The physiological asymmetry between homologous claw closer motoneurones in the present study was demonstrated primarily by stimulation of sensory elements. Consequently the asymmetry may arise because of differential sensory input or intrinsic differences between homologous motoneurones. However, experiments in which current was injected into the somata also revealed differences in motor output between homologous neurones, thus showing an intrinsic basis for the observed asymmetry. It is, however, possible that extrinsic (sensory) factors are involved.

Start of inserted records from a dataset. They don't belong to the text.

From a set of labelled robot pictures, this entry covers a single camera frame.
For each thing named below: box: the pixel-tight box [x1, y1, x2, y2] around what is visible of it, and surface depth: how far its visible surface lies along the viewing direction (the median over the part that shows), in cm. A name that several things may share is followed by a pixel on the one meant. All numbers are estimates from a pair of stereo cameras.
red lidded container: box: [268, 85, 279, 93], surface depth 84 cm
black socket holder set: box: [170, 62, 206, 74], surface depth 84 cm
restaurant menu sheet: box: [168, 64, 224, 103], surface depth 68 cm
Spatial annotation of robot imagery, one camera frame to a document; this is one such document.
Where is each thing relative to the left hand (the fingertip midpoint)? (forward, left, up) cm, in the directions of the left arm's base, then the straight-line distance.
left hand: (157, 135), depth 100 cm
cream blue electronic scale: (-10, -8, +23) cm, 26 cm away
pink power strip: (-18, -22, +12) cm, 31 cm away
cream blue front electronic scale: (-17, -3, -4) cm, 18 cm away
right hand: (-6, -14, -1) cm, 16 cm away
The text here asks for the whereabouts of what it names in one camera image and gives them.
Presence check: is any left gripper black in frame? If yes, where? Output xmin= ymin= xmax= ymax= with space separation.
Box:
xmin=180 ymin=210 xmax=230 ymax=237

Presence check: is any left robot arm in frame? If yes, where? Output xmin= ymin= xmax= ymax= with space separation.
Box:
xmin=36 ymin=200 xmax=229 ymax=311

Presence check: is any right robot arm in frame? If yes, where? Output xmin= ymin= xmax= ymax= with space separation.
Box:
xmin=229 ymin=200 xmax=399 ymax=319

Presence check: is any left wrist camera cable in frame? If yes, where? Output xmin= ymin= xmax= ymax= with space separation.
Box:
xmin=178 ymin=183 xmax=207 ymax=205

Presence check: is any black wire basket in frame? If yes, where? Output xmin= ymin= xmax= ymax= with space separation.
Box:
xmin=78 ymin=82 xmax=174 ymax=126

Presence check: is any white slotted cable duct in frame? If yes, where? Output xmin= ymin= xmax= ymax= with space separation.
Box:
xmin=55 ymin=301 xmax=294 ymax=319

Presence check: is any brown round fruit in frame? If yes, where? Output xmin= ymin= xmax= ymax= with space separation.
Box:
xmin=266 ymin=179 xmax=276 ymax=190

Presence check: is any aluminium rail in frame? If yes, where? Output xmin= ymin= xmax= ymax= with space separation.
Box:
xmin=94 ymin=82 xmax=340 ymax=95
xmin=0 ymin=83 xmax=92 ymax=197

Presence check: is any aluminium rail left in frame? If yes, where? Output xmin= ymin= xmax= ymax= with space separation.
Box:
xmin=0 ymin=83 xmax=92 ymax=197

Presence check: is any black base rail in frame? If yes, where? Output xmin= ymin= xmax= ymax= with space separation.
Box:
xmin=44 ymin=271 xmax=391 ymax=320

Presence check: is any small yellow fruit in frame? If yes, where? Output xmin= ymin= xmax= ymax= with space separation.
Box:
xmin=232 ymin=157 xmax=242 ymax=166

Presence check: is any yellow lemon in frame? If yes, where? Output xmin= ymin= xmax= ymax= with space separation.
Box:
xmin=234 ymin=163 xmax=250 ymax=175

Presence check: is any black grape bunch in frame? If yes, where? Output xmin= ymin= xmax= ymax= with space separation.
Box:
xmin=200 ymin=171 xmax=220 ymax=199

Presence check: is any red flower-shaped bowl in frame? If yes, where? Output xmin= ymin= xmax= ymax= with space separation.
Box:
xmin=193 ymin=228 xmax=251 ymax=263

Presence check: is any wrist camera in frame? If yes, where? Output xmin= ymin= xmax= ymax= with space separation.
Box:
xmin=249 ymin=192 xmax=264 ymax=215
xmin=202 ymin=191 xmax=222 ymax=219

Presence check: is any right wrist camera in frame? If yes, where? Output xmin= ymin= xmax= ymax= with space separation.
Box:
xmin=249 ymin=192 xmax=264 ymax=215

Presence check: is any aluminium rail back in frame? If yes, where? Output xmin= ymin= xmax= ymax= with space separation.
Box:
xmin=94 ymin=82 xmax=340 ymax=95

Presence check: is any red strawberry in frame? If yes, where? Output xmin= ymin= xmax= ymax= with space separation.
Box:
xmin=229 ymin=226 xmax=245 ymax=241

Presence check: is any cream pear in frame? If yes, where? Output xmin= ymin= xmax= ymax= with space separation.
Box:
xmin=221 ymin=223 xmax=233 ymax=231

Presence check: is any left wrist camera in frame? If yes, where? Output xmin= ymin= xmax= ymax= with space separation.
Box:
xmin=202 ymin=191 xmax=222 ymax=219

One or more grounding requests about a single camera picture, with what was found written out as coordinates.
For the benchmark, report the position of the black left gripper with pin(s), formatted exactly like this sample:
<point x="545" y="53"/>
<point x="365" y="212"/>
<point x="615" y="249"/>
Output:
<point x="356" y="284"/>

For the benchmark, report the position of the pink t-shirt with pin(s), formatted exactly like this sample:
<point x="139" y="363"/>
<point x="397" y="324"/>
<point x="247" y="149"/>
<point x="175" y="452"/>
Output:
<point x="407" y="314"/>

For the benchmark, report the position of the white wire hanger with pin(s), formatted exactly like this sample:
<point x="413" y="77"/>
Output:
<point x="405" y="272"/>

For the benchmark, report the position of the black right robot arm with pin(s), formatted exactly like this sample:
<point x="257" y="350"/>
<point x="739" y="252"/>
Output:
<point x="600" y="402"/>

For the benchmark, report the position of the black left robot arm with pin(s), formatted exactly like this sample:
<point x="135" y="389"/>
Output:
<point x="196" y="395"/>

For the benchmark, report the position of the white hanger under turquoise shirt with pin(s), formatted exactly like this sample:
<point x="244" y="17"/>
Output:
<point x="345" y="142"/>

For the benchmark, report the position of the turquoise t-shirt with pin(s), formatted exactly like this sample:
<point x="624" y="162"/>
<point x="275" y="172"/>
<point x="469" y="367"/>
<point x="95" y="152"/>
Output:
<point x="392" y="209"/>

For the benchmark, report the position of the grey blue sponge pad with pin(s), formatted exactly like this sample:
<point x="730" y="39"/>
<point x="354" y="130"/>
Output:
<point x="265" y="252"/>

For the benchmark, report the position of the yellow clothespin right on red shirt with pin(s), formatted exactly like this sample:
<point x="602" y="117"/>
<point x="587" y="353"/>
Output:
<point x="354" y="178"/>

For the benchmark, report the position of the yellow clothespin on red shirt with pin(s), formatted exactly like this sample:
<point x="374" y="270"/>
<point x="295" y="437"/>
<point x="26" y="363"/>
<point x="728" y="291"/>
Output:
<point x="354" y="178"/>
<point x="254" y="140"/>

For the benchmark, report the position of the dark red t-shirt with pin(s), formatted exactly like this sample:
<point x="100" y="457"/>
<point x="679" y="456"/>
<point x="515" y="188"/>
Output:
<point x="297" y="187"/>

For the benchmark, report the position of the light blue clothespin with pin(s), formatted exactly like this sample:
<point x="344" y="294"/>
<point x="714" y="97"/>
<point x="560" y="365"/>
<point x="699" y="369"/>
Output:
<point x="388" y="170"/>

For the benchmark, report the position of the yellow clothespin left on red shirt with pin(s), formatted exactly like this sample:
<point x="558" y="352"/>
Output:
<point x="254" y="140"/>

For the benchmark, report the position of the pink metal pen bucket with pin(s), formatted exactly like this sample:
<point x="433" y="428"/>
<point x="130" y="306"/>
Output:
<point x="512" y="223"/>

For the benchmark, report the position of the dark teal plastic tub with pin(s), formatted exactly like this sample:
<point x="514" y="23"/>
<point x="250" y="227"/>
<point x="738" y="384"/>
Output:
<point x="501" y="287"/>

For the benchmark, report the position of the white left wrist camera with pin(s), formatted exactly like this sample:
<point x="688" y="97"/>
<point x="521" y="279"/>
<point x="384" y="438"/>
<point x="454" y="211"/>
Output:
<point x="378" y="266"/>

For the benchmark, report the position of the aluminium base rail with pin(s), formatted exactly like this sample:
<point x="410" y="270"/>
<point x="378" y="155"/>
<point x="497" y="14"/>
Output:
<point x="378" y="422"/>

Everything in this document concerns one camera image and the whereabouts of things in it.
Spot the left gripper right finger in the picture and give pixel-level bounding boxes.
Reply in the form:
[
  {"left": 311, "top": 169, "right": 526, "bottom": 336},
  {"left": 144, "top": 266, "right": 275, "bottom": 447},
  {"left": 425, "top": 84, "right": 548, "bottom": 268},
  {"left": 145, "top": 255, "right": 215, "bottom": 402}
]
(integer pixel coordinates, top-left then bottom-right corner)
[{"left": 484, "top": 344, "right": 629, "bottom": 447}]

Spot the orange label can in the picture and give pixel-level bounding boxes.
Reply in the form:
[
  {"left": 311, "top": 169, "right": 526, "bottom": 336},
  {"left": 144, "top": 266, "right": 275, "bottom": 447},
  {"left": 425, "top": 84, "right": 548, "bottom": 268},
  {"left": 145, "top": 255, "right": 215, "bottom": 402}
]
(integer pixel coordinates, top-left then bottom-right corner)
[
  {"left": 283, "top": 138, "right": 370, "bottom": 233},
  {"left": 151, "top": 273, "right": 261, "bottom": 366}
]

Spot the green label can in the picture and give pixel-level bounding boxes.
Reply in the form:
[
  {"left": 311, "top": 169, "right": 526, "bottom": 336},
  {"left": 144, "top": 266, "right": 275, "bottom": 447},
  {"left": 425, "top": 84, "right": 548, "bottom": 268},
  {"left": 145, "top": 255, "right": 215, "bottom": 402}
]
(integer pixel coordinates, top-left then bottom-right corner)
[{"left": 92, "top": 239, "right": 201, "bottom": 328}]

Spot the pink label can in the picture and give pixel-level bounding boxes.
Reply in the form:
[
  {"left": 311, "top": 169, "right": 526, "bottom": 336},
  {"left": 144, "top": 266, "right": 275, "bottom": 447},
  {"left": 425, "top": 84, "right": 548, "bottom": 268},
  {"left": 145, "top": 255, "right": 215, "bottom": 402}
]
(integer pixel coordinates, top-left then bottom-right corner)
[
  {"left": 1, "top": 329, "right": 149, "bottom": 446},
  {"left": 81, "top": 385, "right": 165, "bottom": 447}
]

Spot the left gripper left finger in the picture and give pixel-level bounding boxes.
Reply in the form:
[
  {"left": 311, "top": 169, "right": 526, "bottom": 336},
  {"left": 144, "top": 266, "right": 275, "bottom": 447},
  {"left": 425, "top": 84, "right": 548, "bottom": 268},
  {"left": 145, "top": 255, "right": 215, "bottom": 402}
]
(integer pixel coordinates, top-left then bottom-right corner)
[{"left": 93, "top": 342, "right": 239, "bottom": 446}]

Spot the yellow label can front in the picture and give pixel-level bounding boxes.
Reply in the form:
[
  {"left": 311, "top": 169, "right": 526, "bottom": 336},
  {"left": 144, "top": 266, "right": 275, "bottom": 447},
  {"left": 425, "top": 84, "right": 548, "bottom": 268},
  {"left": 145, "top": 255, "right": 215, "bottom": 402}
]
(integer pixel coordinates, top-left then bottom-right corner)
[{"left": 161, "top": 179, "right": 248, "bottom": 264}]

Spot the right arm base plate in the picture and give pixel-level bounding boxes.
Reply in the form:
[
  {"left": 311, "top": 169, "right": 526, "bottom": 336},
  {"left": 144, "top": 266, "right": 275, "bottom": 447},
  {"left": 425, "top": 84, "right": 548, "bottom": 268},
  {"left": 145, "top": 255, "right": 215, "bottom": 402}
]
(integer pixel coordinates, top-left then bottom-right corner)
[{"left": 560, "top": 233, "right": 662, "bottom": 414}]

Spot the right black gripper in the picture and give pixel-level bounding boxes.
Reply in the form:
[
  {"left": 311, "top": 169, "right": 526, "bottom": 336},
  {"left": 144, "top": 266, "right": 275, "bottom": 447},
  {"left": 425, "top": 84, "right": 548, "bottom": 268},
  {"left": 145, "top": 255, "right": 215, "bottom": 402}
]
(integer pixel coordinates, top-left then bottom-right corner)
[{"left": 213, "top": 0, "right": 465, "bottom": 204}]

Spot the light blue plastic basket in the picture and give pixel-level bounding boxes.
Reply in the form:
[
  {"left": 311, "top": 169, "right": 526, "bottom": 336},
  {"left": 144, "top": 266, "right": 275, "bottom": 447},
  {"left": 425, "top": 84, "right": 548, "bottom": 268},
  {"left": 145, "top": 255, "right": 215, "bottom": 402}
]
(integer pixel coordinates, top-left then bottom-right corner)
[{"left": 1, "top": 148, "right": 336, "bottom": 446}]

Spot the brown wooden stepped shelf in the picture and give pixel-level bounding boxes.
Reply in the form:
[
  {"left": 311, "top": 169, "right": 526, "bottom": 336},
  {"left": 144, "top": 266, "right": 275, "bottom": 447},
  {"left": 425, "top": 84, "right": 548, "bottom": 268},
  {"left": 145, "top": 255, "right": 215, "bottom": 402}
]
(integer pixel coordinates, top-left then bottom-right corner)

A peculiarity of the claw closer motoneurones, not in any obvious way related to the dimorphism, was the production of a larger number of spikes in the soma than in the axon. Since the recordings at the periphery were made on the axon before it bifurcates, it is unlikely that conduction failure occurred at any branch points with low safety factors (Parnas, 1972; Grossman, Spira & Parnas, 1973; Hatt & Smith, 1975; Lang & Govind, 1977). Conducation failure must therefore have occurred between the spike-initiating zone in the neuropile of the ganglion and the beginning of the axon at the base of the 2nd root. Whether this spike failure is part of the integration in the neuropile or due to experimental procedure cannot be determined from the existing evidence.

We thank Dr T. J. Wiens for introducing us to the claw-ganglion preparation, Dr P. J. Stephens for critically reading the manuscript and Lena Hill for technical assistance. This study was supported by research grants from NSERCC and the Muscular Dystrophy Association of Canada to C.K.G. and from NSF and NIH-NINCDS to F.L.